Instructions to follow — Extract the listing below in full, unchanged.

(Dataset extract begins)

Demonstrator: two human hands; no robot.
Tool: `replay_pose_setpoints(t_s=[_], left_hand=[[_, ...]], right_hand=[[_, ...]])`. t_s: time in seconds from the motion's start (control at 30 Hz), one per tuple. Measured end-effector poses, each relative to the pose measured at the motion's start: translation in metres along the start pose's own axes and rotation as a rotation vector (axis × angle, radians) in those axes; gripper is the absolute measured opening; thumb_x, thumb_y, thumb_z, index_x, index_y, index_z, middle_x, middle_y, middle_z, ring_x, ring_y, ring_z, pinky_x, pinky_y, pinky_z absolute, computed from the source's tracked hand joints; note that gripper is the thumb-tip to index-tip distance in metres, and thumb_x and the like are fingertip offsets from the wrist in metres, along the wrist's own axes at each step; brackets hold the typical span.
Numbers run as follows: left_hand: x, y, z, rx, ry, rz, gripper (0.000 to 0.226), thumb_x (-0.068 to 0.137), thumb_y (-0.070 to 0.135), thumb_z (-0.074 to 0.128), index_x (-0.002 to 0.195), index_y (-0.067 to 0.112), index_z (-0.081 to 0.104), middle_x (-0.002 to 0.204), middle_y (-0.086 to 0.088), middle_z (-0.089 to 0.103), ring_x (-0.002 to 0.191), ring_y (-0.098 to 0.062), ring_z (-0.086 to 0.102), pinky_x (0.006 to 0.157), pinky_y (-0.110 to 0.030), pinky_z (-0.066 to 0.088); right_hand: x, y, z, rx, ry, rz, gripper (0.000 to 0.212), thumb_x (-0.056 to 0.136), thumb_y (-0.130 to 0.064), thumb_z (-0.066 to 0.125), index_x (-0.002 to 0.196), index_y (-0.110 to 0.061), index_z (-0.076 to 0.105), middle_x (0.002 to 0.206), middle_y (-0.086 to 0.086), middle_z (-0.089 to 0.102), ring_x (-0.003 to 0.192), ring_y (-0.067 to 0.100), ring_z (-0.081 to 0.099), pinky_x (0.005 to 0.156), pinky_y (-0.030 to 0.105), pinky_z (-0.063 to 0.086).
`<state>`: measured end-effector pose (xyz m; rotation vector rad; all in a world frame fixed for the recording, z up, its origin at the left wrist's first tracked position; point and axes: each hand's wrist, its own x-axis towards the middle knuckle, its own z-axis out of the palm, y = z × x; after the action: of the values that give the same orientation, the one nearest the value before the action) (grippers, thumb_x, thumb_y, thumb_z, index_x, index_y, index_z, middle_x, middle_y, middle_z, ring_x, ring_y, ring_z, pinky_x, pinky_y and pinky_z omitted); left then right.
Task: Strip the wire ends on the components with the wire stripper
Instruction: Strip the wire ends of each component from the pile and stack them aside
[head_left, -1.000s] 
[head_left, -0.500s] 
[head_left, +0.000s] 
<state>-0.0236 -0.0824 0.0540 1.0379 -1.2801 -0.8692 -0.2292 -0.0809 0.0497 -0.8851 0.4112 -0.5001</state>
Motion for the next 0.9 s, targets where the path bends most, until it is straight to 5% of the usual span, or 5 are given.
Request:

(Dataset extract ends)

Written solution —
Demonstrator: two human hands; no robot.
Tool: `replay_pose_setpoints(t_s=[_], left_hand=[[_, ...]], right_hand=[[_, ...]])`. t_s: time in seconds from the motion's start (control at 30 Hz), one per tuple. Measured end-effector poses, each relative to the pose measured at the motion's start: translation in metres along the start pose's own axes and rotation as a rotation vector (axis × angle, radians) in those axes; gripper is the absolute measured opening; thumb_x, thumb_y, thumb_z, index_x, index_y, index_z, middle_x, middle_y, middle_z, ring_x, ring_y, ring_z, pinky_x, pinky_y, pinky_z absolute, computed from the source's tracked hand joints; note that gripper is the thumb-tip to index-tip distance in metres, and thumb_x and the like are fingertip offsets from the wrist in metres, along the wrist's own axes at each step; brackets hold the typical span.
Numbers run as follows: left_hand: x, y, z, rx, ry, rz, gripper (0.000 to 0.226), thumb_x (-0.068 to 0.137), thumb_y (-0.070 to 0.135), thumb_z (-0.074 to 0.128), index_x (-0.002 to 0.195), index_y (-0.067 to 0.112), index_z (-0.081 to 0.104), middle_x (-0.002 to 0.204), middle_y (-0.086 to 0.088), middle_z (-0.089 to 0.103), ring_x (-0.002 to 0.191), ring_y (-0.098 to 0.062), ring_z (-0.086 to 0.102), pinky_x (0.006 to 0.157), pinky_y (-0.110 to 0.030), pinky_z (-0.066 to 0.088); right_hand: x, y, z, rx, ry, rz, gripper (0.000 to 0.212), thumb_x (-0.056 to 0.136), thumb_y (-0.130 to 0.064), thumb_z (-0.066 to 0.125), index_x (-0.002 to 0.196), index_y (-0.110 to 0.061), index_z (-0.076 to 0.105), middle_x (0.002 to 0.206), middle_y (-0.086 to 0.086), middle_z (-0.089 to 0.102), ring_x (-0.003 to 0.192), ring_y (-0.067 to 0.100), ring_z (-0.081 to 0.099), pinky_x (0.005 to 0.156), pinky_y (-0.030 to 0.105), pinky_z (-0.063 to 0.086).
`<state>`: measured end-effector pose (xyz m; rotation vector rad; all in a world frame fixed for the recording, z up, its origin at the left wrist's first tracked position; point and axes: each hand's wrist, its own x-axis towards the middle knuckle, its own z-axis out of the palm, y = z × x; after the action: of the values that give the same orientation, the one nearest the value before the action) (grippers, thumb_x, thumb_y, thumb_z, index_x, index_y, index_z, middle_x, middle_y, middle_z, ring_x, ring_y, ring_z, pinky_x, pinky_y and pinky_z omitted); left then right.
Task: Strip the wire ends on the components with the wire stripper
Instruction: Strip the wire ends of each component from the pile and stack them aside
[head_left, -1.000s] 
[head_left, -0.500s] 
[head_left, +0.000s] 
<state>-0.0236 -0.0824 0.0540 1.0379 -1.2801 -0.8692 -0.2292 -0.0809 0.0497 -0.8851 0.4112 -0.5001</state>
Motion for the next 0.9 s, targets where the path bends most, until it is straight to 5% of the usual span, or 5 are given.
Request:

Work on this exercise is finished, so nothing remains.